WHAT THE EXERCISE ASKS:
From the listing below, return every line with the string "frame" in it.
———
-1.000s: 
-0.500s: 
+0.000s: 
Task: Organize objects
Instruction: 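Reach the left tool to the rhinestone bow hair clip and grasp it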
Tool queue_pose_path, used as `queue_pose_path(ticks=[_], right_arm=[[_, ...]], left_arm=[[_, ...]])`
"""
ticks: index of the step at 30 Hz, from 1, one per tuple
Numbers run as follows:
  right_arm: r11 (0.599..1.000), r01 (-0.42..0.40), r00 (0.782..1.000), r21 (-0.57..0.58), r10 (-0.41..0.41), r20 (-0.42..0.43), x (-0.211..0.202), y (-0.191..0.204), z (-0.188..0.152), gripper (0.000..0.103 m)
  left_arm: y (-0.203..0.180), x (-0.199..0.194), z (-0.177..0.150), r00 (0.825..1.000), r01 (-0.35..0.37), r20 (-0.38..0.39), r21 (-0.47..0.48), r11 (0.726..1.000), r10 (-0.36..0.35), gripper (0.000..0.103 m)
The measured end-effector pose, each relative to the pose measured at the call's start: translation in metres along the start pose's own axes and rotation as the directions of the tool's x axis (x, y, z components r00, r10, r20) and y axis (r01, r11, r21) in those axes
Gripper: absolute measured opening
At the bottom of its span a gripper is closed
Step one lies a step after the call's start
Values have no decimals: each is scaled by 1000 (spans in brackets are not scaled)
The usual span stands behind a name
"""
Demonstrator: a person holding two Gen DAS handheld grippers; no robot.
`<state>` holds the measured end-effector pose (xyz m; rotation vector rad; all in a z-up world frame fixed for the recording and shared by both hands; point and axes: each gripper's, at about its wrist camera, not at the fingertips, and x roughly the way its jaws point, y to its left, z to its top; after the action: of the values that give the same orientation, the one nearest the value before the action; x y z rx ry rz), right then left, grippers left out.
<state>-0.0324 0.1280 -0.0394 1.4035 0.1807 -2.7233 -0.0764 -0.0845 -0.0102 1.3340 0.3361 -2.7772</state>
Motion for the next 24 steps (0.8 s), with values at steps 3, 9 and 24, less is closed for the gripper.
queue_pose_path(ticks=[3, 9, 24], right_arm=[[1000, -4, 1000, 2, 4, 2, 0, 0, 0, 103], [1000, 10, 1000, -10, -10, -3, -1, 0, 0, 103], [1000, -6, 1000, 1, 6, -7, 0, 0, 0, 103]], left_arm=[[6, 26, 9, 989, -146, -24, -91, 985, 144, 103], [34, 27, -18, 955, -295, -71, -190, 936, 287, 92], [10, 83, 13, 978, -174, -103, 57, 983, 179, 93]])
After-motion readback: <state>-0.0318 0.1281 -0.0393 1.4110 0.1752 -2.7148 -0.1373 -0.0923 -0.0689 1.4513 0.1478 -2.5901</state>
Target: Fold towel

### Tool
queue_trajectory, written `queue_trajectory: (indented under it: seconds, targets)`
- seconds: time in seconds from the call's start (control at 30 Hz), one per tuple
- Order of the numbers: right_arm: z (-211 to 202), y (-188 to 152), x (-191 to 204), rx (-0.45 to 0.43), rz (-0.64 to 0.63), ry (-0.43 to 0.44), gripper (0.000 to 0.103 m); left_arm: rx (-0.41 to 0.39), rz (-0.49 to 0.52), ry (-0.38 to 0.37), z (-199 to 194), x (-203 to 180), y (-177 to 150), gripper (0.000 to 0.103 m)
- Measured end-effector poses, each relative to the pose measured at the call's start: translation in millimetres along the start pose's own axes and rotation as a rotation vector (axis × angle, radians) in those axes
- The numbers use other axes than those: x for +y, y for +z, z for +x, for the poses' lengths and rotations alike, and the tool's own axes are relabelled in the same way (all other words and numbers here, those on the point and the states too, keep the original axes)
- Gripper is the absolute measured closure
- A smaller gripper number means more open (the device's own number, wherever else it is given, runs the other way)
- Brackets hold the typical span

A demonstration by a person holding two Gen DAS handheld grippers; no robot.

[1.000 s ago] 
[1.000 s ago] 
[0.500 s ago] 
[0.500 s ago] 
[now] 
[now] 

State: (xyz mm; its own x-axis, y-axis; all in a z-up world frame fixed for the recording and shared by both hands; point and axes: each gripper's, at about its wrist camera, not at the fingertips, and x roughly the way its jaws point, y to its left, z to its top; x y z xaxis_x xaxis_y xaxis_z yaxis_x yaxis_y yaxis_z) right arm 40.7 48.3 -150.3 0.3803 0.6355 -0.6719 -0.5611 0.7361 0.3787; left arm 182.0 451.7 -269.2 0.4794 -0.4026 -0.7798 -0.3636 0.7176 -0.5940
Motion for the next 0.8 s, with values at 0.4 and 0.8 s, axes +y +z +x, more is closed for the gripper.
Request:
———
EXERCISE ANSWER:
`<state>` holds the measured end-effector pose (xyz m; rotation vector rad; all in a z-up world frame fixed for the recording and shared by both hands; point and axes: each gripper's, at about its wrist camera, not at the fingertips, and x roughly the way its jaws point, y to its left, z to its top; after the action: of the values that give the same orientation, the one nearest the value before the action; x y z rx ry rz), right then left, grippers left out.
State: (xyz mm; its own x-axis, y-axis; all in a z-up world frame fixed for the recording and shared by both hands; point and axes: each gripper's, at about its wrist camera, not at the fingertips, and x roughly the way its jaws point, y to its left, z to its top; x y z xaxis_x xaxis_y xaxis_z yaxis_x yaxis_y yaxis_z) right arm 40.7 48.3 -150.3 0.3803 0.6355 -0.6719 -0.5611 0.7361 0.3787; left arm 182.0 451.7 -269.2 0.4794 -0.4026 -0.7798 -0.3636 0.7176 -0.5940

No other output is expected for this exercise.